Check every line in the records below for the word "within" and report how many have it, nothing more.

[Dataset items]
========

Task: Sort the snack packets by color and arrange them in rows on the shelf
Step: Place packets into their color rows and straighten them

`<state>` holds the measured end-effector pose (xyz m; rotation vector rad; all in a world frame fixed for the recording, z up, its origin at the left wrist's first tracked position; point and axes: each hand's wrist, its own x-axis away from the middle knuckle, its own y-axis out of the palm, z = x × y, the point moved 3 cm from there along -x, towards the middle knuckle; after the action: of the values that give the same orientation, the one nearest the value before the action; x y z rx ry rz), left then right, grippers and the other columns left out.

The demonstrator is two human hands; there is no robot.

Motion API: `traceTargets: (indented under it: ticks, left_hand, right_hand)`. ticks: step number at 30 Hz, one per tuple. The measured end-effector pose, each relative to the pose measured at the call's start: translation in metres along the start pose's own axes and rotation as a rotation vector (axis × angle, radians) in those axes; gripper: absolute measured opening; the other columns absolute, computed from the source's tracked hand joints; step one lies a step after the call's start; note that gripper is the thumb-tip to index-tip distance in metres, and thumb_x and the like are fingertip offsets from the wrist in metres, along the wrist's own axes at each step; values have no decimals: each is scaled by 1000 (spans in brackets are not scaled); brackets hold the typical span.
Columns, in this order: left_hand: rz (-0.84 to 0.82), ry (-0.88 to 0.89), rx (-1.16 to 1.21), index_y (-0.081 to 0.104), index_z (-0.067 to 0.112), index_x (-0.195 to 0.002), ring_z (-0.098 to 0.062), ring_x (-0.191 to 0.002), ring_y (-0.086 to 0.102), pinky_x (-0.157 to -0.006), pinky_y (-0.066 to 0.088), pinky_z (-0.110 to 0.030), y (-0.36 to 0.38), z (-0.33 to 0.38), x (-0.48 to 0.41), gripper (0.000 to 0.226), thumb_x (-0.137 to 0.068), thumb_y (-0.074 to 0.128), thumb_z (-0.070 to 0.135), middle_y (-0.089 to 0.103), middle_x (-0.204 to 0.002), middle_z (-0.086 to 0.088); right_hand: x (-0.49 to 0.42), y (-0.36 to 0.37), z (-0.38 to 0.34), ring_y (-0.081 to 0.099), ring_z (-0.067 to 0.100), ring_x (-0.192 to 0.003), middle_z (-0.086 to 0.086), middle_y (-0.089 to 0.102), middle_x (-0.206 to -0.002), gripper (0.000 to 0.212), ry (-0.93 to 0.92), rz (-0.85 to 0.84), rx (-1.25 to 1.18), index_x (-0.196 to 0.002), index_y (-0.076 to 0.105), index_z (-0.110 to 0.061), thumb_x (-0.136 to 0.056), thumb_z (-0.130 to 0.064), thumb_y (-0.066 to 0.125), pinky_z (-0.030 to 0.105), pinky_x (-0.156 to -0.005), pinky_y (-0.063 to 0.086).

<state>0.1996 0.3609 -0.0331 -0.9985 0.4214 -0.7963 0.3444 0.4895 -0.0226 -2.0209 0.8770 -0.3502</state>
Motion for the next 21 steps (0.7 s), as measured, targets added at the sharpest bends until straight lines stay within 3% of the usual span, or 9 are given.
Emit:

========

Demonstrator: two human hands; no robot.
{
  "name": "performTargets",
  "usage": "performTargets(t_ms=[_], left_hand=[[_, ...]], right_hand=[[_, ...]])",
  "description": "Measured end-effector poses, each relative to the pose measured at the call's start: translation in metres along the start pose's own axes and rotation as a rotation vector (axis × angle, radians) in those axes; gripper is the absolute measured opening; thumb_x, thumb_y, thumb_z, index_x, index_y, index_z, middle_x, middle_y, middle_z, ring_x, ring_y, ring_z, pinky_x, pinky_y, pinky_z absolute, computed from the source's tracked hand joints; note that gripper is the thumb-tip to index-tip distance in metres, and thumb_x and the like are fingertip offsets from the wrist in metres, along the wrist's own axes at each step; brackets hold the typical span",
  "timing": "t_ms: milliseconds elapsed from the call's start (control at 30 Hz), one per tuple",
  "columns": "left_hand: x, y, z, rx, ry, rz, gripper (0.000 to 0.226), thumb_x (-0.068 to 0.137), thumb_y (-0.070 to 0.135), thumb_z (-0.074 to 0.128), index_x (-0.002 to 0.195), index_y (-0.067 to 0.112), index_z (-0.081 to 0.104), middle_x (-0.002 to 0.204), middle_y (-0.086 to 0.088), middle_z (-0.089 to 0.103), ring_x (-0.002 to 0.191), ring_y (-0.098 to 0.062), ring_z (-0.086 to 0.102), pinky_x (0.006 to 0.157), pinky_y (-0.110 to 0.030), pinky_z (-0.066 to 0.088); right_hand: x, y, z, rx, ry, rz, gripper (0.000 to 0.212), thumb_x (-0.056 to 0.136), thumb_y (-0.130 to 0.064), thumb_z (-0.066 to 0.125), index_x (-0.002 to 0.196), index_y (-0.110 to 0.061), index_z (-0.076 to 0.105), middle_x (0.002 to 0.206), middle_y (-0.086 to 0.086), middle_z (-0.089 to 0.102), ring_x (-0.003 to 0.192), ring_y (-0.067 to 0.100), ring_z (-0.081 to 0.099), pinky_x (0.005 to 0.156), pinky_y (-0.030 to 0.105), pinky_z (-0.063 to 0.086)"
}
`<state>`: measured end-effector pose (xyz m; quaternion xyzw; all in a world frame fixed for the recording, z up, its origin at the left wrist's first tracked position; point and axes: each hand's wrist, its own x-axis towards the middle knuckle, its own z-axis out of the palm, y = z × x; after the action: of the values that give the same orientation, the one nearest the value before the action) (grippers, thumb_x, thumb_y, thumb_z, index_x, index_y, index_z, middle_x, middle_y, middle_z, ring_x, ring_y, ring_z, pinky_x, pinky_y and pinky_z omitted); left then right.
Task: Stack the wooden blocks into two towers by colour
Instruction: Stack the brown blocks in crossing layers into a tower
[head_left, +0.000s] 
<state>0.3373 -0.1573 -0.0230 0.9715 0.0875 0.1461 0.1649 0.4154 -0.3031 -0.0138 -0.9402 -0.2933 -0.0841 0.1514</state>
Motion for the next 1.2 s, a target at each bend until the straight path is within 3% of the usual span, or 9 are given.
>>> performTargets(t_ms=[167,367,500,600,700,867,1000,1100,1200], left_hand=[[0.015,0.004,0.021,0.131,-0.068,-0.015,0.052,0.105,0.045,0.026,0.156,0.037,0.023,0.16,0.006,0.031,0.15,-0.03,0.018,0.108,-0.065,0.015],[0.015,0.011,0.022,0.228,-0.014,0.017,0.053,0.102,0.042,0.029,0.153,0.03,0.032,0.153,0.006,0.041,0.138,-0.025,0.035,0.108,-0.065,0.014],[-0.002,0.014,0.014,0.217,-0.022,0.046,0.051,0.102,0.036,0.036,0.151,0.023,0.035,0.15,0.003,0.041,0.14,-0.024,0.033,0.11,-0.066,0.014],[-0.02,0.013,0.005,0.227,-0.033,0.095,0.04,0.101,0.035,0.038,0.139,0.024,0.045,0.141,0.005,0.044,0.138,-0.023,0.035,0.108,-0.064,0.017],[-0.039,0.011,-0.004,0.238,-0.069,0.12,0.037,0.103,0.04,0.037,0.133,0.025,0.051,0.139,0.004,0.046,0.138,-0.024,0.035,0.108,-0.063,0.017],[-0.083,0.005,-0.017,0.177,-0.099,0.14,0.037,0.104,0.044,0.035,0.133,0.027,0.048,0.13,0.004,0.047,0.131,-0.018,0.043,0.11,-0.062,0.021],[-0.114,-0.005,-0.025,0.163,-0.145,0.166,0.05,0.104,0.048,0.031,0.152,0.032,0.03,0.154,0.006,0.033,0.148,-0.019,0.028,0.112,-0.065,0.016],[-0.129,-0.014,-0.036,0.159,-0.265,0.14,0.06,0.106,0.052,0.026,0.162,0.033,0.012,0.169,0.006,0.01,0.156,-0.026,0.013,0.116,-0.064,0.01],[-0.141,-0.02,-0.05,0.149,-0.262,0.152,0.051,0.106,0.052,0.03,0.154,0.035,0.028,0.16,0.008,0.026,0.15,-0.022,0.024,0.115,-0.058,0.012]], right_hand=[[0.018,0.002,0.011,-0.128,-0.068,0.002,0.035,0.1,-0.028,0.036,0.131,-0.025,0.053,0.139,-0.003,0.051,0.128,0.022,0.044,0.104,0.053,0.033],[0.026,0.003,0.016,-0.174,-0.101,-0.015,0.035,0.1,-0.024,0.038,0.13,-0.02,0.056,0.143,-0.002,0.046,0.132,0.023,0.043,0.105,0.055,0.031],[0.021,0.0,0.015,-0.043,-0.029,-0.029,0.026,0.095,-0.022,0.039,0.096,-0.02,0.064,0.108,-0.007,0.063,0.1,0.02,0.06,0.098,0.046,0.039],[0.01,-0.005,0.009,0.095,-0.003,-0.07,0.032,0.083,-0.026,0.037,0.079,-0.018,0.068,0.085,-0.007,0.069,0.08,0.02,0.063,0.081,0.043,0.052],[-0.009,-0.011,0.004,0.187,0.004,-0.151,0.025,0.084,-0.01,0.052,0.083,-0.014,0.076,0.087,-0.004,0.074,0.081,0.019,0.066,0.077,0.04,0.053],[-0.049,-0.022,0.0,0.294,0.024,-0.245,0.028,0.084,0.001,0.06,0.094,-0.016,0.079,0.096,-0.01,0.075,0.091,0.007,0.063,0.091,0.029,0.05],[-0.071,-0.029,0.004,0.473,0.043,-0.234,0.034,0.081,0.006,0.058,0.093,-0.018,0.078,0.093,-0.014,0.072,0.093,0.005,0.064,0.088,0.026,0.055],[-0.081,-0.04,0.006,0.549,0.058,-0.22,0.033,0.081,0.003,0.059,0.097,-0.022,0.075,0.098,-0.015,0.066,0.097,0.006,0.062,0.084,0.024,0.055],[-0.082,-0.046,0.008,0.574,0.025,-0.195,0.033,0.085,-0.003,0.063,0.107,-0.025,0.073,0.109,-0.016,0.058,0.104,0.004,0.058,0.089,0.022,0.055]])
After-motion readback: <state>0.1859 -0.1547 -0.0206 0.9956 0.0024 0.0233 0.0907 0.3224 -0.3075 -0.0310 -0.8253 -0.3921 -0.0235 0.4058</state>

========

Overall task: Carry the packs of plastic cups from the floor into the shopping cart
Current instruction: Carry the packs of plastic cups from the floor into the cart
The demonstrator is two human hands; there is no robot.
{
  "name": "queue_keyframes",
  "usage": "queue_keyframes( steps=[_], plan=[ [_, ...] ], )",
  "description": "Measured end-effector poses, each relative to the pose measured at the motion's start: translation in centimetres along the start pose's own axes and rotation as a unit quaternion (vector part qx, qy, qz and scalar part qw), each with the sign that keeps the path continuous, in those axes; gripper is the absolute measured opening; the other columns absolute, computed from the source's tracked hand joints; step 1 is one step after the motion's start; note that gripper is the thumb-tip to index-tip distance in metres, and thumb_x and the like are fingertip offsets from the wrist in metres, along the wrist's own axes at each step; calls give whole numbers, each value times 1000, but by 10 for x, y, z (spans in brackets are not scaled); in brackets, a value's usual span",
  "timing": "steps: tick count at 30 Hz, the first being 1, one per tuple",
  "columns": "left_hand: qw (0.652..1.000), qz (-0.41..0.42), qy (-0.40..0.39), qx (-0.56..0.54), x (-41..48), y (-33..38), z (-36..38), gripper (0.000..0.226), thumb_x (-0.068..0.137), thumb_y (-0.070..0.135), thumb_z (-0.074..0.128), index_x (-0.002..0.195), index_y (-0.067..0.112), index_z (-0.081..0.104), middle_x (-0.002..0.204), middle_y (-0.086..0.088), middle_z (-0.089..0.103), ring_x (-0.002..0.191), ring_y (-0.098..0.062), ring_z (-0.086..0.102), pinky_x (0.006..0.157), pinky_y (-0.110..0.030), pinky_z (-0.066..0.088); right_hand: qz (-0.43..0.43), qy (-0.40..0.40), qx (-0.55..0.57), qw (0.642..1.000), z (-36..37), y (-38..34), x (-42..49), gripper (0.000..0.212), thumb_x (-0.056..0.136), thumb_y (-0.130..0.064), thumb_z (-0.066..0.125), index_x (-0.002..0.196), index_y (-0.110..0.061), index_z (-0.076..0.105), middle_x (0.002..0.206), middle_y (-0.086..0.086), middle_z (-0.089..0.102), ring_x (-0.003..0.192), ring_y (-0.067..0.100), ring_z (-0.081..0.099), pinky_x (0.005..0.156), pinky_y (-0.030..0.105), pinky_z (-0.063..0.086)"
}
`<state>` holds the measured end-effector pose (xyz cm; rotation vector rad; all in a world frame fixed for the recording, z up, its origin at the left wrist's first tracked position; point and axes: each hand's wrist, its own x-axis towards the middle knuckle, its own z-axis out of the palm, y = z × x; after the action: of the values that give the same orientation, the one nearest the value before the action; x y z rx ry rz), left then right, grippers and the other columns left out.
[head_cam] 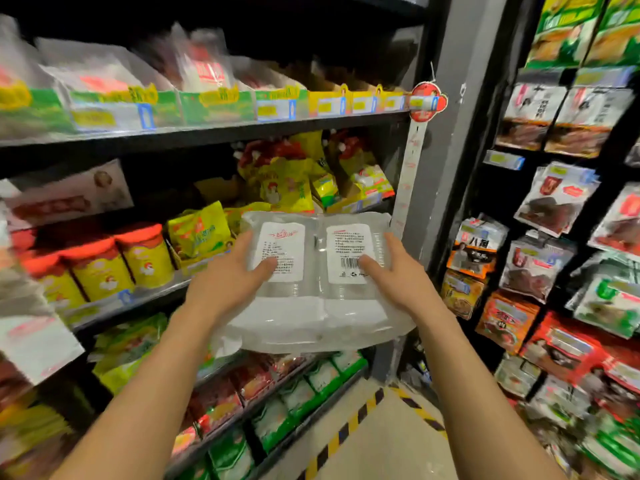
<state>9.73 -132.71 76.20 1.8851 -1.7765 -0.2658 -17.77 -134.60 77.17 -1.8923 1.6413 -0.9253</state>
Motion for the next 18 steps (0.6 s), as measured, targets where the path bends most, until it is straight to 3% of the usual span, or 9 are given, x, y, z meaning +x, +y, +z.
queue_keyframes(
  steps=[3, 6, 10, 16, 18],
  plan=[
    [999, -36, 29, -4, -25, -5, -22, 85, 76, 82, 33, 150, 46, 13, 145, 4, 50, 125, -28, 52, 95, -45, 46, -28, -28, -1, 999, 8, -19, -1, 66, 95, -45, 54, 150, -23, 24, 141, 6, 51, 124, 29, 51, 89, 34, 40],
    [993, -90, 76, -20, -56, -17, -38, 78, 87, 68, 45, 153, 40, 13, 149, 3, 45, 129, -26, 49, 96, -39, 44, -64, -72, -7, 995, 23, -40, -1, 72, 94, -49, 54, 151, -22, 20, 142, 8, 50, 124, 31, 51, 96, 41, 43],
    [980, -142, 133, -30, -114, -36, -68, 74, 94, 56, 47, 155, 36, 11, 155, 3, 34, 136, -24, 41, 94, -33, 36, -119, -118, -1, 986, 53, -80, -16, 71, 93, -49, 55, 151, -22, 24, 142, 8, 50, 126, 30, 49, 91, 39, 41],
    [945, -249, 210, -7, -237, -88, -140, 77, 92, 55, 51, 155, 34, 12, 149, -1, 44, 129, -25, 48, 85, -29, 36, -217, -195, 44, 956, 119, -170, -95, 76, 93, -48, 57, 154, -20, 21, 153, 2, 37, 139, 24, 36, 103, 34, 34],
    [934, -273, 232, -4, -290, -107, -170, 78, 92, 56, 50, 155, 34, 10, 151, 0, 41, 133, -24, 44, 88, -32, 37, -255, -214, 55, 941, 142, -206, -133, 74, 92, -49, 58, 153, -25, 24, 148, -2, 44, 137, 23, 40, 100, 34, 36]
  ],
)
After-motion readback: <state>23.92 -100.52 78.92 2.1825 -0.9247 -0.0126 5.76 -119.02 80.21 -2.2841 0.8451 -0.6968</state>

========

## Solution for this exercise:
2